I’m 68 and have never been on jury duty. I’ve lived essentially all of my life after college in the SF Bay Area – Peninsula, South Bay or East Bay. I have been called only once, in Berkeley. Overlooked when I was supposed to call back, but when I did, they said they were no longer interested in my serving. Considering tons of civil squabbles in Silicon Valley and all the crime in the Bay Area the last few decades, and since I’ve always been regestered to vote, I’ve felt there must’ve been some kind of screening going on. I wouldn’t think they’d look at anything beforehand except a felony record, but maybe in Santa Clara County they figured they only wanted married persons or homeowners, or many even those having no degree above a bachelor’s.
For a while, I thought I’d be interested in being called, but then I saw more about how courts operate. The American jury system is a total sham, because of how lawyers, judges, and even court reporters, etc. make courts basically serve pretty much only the people who work there, including those “officers of the court” called ‘attorneys’, not society in general.
From what I understand, in CA.US, at least almost all judges tell jurors they’re not allowed to look up the law relevant to their case, that they’re only supposed to get it from His Honor. I also understand that there is nothing in the law of this state or this nation that precludes a juror looking at any source of law (s)he should choose during a trial. From what I’ve seen of judges, they extremely often don’t know beans about the law.
So, if I got called now (Is there an age limit?), I’d be delighted to tell the judge, “OK, you want me on your jury? I’ll sit on your jury, but I’ll look up the law of the case anywhere I please. If you want to poll me on how I see that law, fine; and if you can point out anything wrong with how I see it, and I recognize a problem with my view, I’ll reevaluate how I see it and tell you; but I won’t simply swallow what you claim the law is.” I’ll bet that’ll get me off jury duty really fast. (OK, so I spend a week in the pokey for contempt.)
Lawyers muddle up facts to the extent that they’re totally unrelated to subject matter of the case, even opposing ones agreeing on how to do this. Judges normally don’t judge the facts, so they don’t care how muddled up the facts get. As to the facts as rendered by pro-pers, we’ve already seen how attorneys such as Melin and others here regard pro-pers, who most of the time are going to leave the facts in true form, so they will concentrate on totally deranging such. I the few cases where pro-pers tell any cogent lies, the jurors are as likely as anyone else there to discern the truth. But the lawyers lie so much, even about what has gone on in the trial, that the jurors and the judge (who may be bored or senile) lose track of what has gone on in the trial.
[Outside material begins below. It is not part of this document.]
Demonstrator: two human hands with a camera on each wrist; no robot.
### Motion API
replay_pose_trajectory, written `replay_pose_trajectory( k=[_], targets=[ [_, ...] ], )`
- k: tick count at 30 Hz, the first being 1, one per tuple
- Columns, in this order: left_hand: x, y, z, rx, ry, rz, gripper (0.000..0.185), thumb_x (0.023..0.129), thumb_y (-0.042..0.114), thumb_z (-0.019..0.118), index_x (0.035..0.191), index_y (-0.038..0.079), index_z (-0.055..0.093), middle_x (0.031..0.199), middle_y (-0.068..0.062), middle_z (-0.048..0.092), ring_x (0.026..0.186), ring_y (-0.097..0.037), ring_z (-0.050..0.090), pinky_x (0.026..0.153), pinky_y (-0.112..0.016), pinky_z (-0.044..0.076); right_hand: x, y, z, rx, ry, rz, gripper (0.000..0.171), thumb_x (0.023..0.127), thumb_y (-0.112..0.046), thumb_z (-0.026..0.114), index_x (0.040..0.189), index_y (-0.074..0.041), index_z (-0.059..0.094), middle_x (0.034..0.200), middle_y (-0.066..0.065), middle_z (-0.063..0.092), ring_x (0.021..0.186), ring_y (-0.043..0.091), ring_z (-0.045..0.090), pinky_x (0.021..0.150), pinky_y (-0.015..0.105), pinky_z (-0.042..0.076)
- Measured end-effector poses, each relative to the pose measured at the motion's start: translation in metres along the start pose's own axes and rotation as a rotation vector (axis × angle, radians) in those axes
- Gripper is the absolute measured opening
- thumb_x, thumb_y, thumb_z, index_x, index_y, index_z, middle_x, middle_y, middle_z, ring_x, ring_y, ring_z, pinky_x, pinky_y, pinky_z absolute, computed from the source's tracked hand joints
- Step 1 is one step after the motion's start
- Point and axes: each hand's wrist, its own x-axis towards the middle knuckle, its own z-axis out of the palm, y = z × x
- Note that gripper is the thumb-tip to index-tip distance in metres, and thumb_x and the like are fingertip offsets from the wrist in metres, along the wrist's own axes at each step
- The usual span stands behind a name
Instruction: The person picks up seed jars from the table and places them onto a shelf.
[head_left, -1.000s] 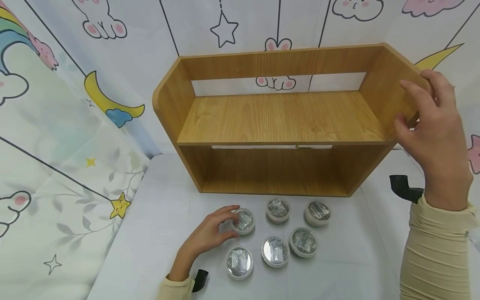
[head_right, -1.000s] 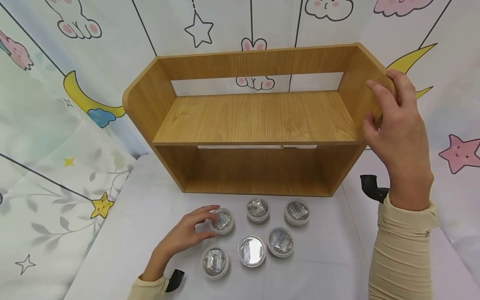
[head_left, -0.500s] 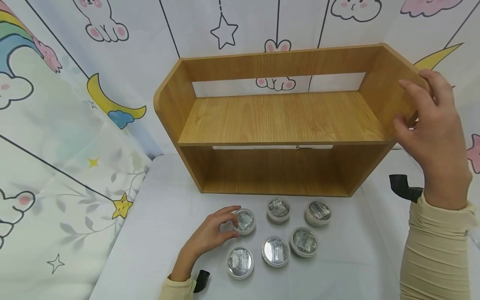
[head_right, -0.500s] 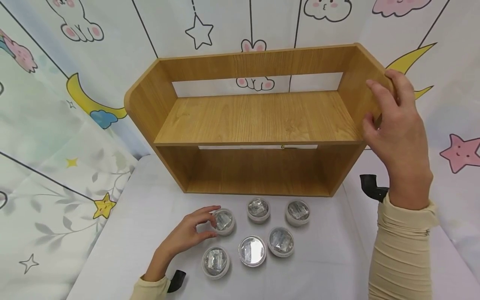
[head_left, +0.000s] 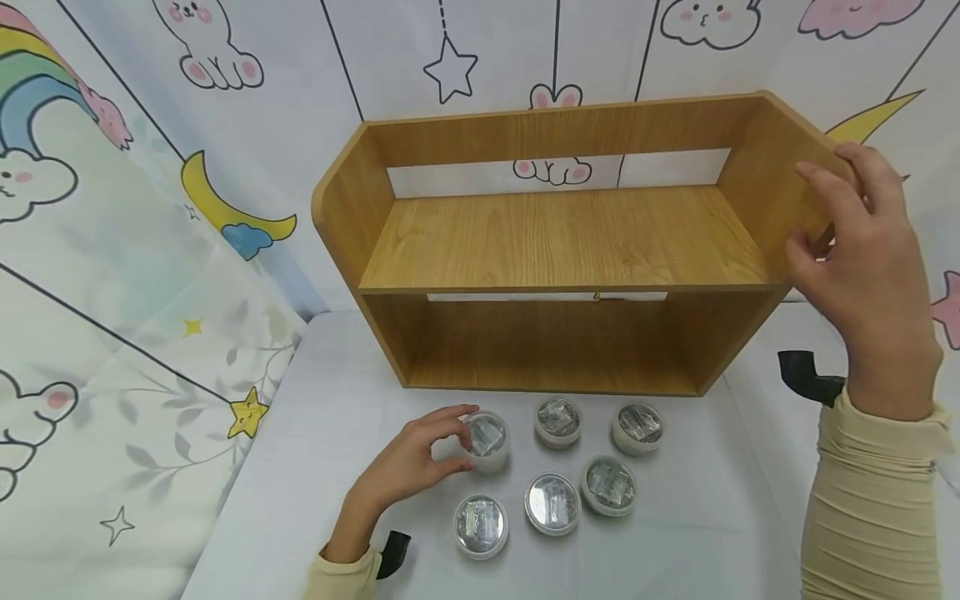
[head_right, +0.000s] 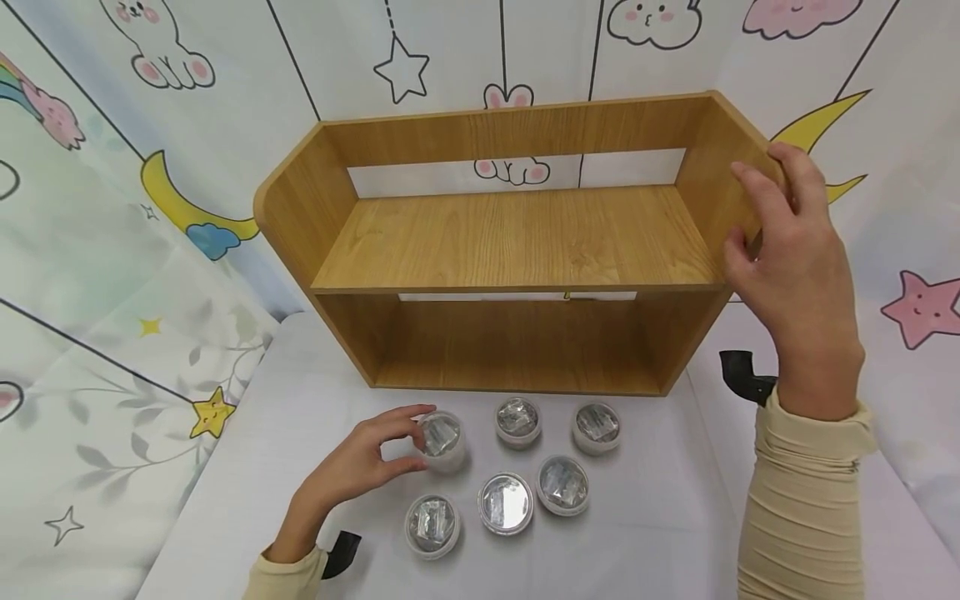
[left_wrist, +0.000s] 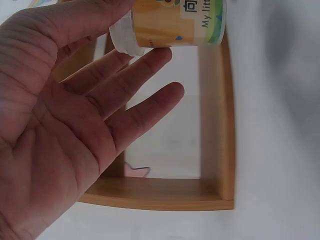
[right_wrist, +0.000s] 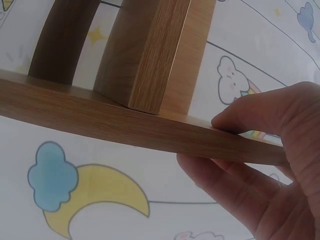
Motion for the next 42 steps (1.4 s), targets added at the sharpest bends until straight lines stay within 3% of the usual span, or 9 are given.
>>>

I witnessed a case where the prosecuting attorney lied up a stream about what was in evidence and the jury convicted. I found out that a couple years later the case was reversed on appeal, based on prosecutorial misconduct, but in the meantime that attorney cost the state a lot of money and, of course, the defendant much trouble.
In a suit I handled in pro per against an attorney, also in pro per, one tentative jury member presented absurdly senile upon questioning, the attorney had no objection to him, so what did I care, if that’s the way the game is played. I assumed he’d just go with however the jury blew and would take the place of a possible lawyer-lover. The jury bought the lawyer’s double-talk – not guts, no doubt bored silly by the case. The public like to rant at lawyers but have no guts to stand up against their thieving ways when they have the chance. The attorney had dropped my case when his super-lucrative one became hot, and refused to refund what I had advanced on my case.
Anyhow, if you want off jury duty, tell the judge you’ll do your own legal research on the case, because you don’t trust judges to know the law. (Hey, look how many judges’ decisions get reversed. How can they claim to know the law.)
I didn’t see that movie. I don’t get entertainment from such movies. But most of all, I hate the public’s always running to fiction to get their opinions on reality, rather than observing reality. I’ve even had an attorney throw a Hollywood plot or two at me in a discussion of law. No wonder the courts and justice in this country is such a joke. It all comes out only a tad more sophisticated than the latest news item: Five year old boy confronts his friends with his mother’s gun, then fires it into the ground. They can’t charge the woman with anything because the gun was on a high shelf and unloaded. . .but the kid got it, and from watching TV (as he told the police), he knew how to load it. American courts solve hassles about as well as guns in American homes.